Dubai-based Filipino fashion designer

Harvey Cenit is a Filipino fashion designer based in the United Arab Emirates. He is known for his work in couture fashion, including designs worn at international beauty pageants, film festivals, and entertainment events. Cenit gained wider recognition after winning Fashion Factor Season 3 in the United Arab Emirates and receiving the Most Promising Fashion Designer of the Year award at The Filipino Times Awards in 2016.

== Early life and education ==
Cenit was born in Medellin, northern Cebu, Philippines. He earned a Bachelor of Fine Arts in Studio Arts from the University of the Philippines Cebu.

== Career ==

=== Career beginnings ===
After graduating, Cenit worked as an in-house designer in Cebu for approximately six years under designers Harley Ruedas and Mark So. In 2013, he relocated to Dubai, where he later became head designer for the couture fashion house Al Arousa Al Aniqah.

=== Fashion Factor and international recognition ===
Cenit won Fashion Factor Season 3, a fashion competition in the United Arab Emirates, where he was the only Filipino contestant. Following his win, he was included in Illustrado magazine’s list of influential Filipinos in the Gulf.

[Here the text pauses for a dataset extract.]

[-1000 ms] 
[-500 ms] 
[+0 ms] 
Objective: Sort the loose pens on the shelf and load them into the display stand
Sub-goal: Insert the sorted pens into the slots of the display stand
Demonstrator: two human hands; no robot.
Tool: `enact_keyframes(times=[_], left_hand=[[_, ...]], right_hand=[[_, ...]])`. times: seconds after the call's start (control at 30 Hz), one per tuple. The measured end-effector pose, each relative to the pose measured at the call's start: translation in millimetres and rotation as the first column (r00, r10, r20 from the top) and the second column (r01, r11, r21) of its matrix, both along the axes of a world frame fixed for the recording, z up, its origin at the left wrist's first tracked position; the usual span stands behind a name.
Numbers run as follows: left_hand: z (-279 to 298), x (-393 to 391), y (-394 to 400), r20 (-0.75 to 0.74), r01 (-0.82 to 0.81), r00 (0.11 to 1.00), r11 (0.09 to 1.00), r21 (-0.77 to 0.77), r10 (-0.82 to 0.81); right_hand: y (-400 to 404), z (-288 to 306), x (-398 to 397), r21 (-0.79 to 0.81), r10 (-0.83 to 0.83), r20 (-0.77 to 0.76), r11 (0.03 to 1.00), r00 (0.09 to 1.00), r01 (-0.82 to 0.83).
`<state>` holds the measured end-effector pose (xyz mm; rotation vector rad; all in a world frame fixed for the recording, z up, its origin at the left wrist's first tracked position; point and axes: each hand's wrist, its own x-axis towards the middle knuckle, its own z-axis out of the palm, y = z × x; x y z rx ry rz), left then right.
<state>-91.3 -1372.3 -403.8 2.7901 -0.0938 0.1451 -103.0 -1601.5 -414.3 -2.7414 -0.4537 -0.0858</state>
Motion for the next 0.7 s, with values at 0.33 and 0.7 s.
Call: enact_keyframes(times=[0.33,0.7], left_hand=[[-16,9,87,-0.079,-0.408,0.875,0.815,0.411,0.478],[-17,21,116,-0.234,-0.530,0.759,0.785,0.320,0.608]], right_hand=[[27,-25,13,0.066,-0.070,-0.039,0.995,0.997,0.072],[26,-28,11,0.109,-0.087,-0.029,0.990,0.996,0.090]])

His work subsequently gained broader international exposure through appearances at beauty pageants and major film festivals.

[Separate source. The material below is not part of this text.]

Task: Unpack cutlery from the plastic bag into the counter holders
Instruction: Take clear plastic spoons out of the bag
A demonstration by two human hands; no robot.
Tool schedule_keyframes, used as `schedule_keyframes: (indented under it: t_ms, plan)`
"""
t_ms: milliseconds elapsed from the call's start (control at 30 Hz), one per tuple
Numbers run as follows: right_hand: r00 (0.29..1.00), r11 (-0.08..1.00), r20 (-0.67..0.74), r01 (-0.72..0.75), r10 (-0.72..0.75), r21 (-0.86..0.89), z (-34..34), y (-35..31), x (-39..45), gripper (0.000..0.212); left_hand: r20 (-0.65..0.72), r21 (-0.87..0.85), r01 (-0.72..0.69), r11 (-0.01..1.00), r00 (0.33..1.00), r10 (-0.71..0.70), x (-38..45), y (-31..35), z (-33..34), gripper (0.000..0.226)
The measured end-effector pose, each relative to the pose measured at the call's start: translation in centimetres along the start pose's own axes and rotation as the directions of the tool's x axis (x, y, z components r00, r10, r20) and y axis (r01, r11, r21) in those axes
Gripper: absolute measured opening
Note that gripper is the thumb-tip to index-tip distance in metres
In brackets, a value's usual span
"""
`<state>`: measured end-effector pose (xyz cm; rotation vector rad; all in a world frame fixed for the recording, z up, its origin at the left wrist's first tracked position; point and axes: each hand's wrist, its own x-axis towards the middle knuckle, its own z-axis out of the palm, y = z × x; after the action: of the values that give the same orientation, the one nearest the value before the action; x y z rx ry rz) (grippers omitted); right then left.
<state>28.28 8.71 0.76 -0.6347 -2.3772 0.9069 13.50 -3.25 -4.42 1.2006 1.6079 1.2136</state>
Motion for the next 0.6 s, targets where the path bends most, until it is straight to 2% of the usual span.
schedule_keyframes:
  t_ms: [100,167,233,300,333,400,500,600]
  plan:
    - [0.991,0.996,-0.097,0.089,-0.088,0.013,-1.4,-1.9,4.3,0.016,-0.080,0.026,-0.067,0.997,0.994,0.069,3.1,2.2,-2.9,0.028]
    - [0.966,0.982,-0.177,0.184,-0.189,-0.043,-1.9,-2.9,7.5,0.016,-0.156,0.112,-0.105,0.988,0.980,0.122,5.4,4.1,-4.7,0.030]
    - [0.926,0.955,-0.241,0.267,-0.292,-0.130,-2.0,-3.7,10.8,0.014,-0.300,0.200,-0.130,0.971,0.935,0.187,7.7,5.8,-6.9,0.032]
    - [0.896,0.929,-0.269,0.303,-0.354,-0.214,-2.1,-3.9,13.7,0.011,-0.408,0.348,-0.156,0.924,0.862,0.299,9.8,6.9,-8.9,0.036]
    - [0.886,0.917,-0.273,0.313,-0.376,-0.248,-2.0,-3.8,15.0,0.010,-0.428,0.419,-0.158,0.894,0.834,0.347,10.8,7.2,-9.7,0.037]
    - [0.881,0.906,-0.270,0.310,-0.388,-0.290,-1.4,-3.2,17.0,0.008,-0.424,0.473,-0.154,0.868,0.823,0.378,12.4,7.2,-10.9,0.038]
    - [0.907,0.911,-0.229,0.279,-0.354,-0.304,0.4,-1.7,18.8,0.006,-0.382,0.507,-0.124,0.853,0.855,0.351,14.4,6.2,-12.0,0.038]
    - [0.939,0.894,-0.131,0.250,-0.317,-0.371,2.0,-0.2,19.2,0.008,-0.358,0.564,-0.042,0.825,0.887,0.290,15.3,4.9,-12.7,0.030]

=== Notable works and collaborations ===
Cenit designs have appeared at the Cannes Film Festival on multiple occasions. In 2023, actress Fan Bingbing wore a gown by Cenit during the festival. In subsequent years, his creations were worn at Cannes by model Mitchell Akat Maruko Raan and Miss Universe New Zealand 2024 Franki Russell.

In beauty pageantry, Cenit has designed gowns worn by titleholders and national representatives, including Miss Universe 2018 Catriona Gray and Miss Universe Bahrain 2022 Evlin Khalifa. His work also appeared in international music and entertainment productions, including a design featured in the music video for the song "Jealousy."

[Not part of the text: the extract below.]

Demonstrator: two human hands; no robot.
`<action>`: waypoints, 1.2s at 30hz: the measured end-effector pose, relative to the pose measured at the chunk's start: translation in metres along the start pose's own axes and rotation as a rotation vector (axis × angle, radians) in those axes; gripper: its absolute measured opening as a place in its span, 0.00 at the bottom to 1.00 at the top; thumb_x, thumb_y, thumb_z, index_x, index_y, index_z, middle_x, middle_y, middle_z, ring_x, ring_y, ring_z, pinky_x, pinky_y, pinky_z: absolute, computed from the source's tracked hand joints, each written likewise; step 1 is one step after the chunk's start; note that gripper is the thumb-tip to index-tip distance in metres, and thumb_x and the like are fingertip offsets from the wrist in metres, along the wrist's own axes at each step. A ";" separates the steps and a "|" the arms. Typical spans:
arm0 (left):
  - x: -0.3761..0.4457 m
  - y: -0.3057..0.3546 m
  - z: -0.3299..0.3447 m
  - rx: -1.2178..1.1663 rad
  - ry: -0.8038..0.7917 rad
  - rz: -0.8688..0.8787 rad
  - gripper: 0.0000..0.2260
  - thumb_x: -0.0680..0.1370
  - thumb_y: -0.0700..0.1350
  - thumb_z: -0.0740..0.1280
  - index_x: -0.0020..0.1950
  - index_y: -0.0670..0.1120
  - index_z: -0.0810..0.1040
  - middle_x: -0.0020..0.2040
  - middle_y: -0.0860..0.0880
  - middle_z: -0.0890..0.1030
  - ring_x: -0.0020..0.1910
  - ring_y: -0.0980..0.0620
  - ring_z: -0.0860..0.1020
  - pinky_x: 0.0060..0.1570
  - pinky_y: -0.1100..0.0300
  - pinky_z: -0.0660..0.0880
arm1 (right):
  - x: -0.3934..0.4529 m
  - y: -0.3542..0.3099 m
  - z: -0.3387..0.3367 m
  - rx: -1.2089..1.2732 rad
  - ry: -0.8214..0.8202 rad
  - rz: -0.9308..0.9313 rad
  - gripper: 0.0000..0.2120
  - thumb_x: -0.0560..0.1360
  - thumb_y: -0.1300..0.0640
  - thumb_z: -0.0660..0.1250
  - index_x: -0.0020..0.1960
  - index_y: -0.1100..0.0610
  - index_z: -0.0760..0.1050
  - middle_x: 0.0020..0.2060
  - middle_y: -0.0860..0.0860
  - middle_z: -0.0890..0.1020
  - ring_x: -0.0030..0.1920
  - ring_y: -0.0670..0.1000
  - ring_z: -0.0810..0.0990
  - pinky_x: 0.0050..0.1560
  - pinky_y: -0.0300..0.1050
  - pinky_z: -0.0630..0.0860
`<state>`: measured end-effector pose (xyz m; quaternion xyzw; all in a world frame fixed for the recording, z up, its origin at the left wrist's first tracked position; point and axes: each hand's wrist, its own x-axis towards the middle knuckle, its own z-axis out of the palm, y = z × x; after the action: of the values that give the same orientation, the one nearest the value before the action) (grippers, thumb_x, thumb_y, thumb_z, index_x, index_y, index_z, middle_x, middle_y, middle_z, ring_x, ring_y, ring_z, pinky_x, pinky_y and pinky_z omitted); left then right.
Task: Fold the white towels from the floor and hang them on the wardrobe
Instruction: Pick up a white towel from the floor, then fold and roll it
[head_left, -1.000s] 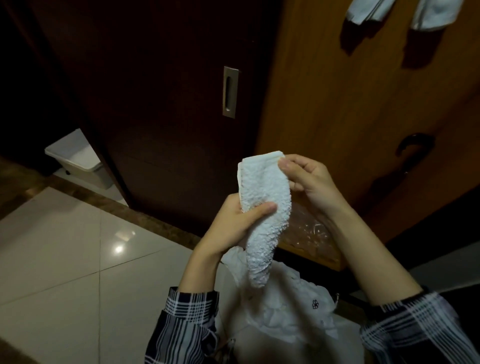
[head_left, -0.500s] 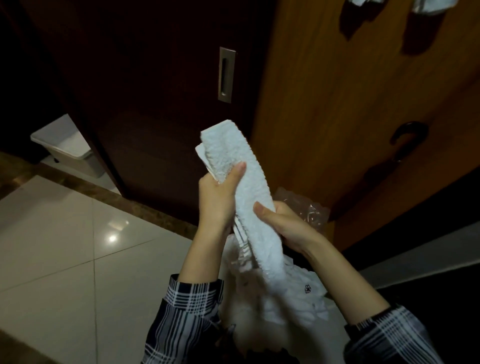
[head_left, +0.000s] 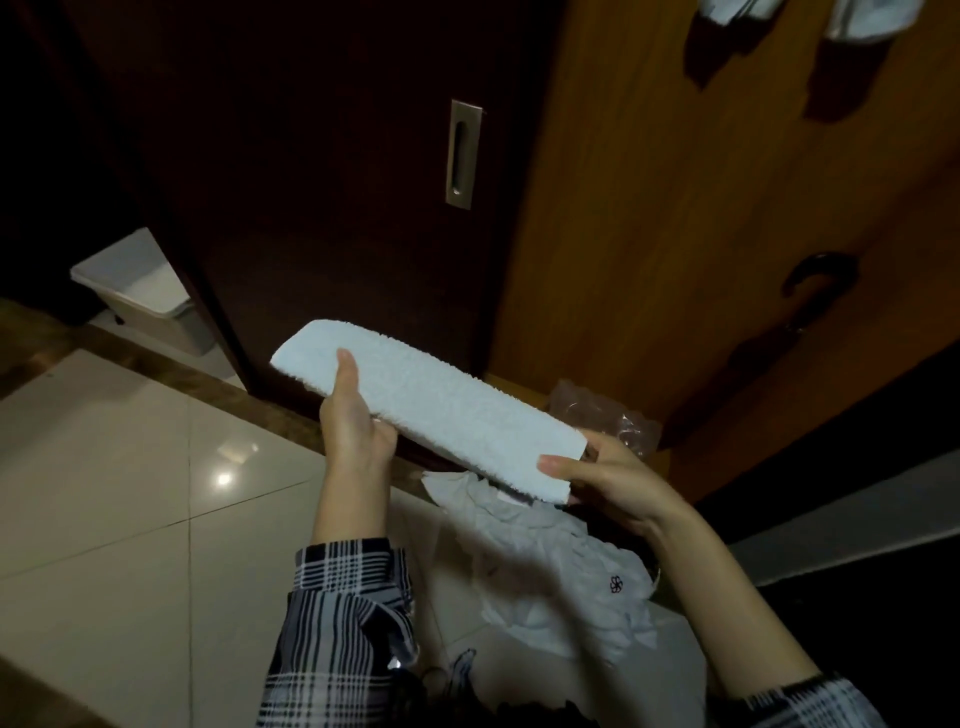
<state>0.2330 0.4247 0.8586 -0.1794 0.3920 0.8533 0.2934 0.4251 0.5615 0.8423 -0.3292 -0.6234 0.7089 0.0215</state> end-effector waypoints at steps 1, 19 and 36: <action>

Cenit's designs have additionally appeared in fashion editorials, including a high-fashion photoshoot in Dubai.

=== Fashion shows and exhibitions ===
In 2017, he participated in Fashion Homecoming, a Spring/Summer collection showcase held at Ayala Center Cebu, alongside other designers. He later presented collections at the Cebu Wedding Expo 2018, where he was among the featured designers in the “Intemporel” bridal fashion show.

He has also taken part in the Ystilo and Moda Fashion Show series held in Dubai in conjunction with Philippine Independence Day celebrations in 2023 and 2024. In 2025, he showcased his collection A True Modern Bloom at the Fashion Factor 10th Anniversary Show in the United Arab Emirates.

== Awards and recognition ==

- Most Promising Fashion Designer of the Year (2016) – The Filipino Times Awards.
- Grand Champion – Fashion Factor Season 3 (UAE).
- Included in Illustrado Magazine’s list of “300 Most Influential Filipinos in the Gulf.”

== Design approach ==
Fashion publications have described Cenit’s work as combining classical and contemporary elements, with an emphasis on structured silhouettes and feminine detailing. In interviews, Cenit has stated that he aims to mentor emerging designers from Cebu and support Filipino fashion initiatives abroad.